WHAT THE TASK ASKS
Keep only the lines that hold the string "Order", filtering out the rest of the entries below.

(Items from a dataset)
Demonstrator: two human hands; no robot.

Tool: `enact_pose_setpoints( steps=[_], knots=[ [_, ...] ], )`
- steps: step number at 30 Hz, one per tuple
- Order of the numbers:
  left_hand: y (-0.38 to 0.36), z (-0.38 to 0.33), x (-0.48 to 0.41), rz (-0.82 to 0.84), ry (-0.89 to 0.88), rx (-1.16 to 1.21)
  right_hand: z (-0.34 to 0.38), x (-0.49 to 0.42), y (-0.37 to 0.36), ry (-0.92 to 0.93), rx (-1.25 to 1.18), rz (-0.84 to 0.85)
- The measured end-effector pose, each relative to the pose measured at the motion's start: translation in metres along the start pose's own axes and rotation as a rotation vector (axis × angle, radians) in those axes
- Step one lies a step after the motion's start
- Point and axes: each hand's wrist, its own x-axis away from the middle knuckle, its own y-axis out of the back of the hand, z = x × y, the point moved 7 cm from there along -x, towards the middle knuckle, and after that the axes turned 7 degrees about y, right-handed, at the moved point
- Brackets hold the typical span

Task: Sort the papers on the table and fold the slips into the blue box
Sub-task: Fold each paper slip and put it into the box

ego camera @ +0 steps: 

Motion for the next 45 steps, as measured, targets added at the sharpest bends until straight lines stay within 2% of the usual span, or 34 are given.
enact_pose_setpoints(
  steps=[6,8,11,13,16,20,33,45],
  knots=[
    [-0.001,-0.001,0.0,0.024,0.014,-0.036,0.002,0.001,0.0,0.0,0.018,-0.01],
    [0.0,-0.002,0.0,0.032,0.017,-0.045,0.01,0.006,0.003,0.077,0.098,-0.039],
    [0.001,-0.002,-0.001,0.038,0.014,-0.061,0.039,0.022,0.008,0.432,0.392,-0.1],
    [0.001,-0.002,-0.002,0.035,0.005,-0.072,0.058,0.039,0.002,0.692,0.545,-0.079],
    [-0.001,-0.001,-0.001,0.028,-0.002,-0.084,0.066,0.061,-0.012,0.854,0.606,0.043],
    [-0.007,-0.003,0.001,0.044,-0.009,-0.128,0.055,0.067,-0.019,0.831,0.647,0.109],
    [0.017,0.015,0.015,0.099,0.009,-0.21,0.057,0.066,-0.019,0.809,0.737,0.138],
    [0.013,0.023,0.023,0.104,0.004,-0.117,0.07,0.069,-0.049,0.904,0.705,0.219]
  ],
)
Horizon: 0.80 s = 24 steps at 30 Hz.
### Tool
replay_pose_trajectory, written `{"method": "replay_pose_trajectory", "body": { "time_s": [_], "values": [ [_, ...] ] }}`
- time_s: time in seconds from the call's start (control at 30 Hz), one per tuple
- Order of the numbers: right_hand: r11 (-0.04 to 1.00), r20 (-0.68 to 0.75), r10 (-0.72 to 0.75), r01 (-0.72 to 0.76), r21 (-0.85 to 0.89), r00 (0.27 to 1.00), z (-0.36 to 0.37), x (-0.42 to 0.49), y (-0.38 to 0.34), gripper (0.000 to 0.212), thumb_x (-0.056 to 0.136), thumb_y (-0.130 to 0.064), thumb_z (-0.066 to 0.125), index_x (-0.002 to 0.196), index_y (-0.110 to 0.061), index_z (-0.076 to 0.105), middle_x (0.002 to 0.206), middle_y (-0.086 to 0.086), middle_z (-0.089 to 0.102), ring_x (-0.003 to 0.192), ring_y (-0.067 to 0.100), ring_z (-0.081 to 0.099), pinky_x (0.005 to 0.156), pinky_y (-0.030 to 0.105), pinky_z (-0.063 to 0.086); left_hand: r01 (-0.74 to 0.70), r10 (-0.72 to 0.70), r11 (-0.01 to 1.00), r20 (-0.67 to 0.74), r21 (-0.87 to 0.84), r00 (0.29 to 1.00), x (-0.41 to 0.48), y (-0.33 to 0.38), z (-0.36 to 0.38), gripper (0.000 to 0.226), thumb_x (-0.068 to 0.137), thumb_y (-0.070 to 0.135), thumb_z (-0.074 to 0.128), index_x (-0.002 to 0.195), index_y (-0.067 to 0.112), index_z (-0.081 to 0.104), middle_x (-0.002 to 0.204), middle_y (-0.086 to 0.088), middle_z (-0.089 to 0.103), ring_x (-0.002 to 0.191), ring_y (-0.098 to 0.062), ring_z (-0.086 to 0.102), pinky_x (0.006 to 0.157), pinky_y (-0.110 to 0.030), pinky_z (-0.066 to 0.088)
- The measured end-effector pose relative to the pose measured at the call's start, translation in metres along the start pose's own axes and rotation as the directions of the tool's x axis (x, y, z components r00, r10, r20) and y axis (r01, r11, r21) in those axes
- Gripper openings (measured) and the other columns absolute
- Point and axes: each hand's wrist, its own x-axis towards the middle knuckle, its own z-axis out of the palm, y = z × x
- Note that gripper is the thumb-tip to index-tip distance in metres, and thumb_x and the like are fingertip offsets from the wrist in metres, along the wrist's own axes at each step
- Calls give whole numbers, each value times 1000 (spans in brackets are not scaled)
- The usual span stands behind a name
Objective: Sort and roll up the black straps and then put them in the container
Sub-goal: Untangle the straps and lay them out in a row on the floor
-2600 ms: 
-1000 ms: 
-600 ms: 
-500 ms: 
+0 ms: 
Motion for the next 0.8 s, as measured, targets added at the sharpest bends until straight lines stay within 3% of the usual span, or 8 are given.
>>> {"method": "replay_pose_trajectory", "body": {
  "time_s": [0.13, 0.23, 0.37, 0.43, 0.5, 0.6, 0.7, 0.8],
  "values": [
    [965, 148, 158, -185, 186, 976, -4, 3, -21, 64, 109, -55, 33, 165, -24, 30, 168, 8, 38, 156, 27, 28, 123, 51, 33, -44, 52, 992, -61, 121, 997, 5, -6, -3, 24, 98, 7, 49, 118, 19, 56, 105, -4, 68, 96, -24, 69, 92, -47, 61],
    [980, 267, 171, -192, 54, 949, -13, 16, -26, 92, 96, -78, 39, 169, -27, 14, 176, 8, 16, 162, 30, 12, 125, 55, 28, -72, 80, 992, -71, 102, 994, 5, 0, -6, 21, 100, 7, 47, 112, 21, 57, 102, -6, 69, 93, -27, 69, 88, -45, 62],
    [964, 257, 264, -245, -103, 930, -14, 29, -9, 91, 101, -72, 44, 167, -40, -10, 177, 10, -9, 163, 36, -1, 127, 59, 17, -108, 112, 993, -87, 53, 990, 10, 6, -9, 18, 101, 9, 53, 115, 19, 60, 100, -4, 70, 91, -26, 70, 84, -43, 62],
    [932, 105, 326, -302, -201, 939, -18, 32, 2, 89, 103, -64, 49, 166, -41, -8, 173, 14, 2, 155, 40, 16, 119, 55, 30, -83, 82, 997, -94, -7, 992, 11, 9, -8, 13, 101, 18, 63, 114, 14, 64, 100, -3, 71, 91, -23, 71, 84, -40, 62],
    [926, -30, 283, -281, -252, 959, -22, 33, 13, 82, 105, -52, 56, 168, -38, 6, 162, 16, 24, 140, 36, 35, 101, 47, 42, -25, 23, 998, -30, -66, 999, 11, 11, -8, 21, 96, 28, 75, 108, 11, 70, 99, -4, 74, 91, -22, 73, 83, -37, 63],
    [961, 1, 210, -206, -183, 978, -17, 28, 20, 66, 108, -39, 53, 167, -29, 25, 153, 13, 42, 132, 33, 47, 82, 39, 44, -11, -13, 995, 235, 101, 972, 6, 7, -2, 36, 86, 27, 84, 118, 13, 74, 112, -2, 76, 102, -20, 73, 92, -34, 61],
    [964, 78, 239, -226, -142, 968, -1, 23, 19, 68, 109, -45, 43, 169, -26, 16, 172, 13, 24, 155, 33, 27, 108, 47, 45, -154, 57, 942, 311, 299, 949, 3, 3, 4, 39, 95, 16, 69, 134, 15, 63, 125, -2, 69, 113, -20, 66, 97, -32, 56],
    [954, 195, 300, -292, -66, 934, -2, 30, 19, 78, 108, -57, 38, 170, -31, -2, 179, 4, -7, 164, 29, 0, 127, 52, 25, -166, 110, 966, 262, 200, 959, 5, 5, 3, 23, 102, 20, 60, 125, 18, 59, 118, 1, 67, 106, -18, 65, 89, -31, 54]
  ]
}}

RESPONSE FOR THIS EXERCISE
- Order of the numbers:
- Order of the numbers: right_hand: r11 (-0.04 to 1.00), r20 (-0.68 to 0.75), r10 (-0.72 to 0.75), r01 (-0.72 to 0.76), r21 (-0.85 to 0.89), r00 (0.27 to 1.00), z (-0.36 to 0.37), x (-0.42 to 0.49), y (-0.38 to 0.34), gripper (0.000 to 0.212), thumb_x (-0.056 to 0.136), thumb_y (-0.130 to 0.064), thumb_z (-0.066 to 0.125), index_x (-0.002 to 0.196), index_y (-0.110 to 0.061), index_z (-0.076 to 0.105), middle_x (0.002 to 0.206), middle_y (-0.086 to 0.086), middle_z (-0.089 to 0.102), ring_x (-0.003 to 0.192), ring_y (-0.067 to 0.100), ring_z (-0.081 to 0.099), pinky_x (0.005 to 0.156), pinky_y (-0.030 to 0.105), pinky_z (-0.063 to 0.086); left_hand: r01 (-0.74 to 0.70), r10 (-0.72 to 0.70), r11 (-0.01 to 1.00), r20 (-0.67 to 0.74), r21 (-0.87 to 0.84), r00 (0.29 to 1.00), x (-0.41 to 0.48), y (-0.33 to 0.38), z (-0.36 to 0.38), gripper (0.000 to 0.226), thumb_x (-0.068 to 0.137), thumb_y (-0.070 to 0.135), thumb_z (-0.074 to 0.128), index_x (-0.002 to 0.195), index_y (-0.067 to 0.112), index_z (-0.081 to 0.104), middle_x (-0.002 to 0.204), middle_y (-0.086 to 0.088), middle_z (-0.089 to 0.103), ring_x (-0.002 to 0.191), ring_y (-0.098 to 0.062), ring_z (-0.086 to 0.102), pinky_x (0.006 to 0.157), pinky_y (-0.110 to 0.030), pinky_z (-0.066 to 0.088)

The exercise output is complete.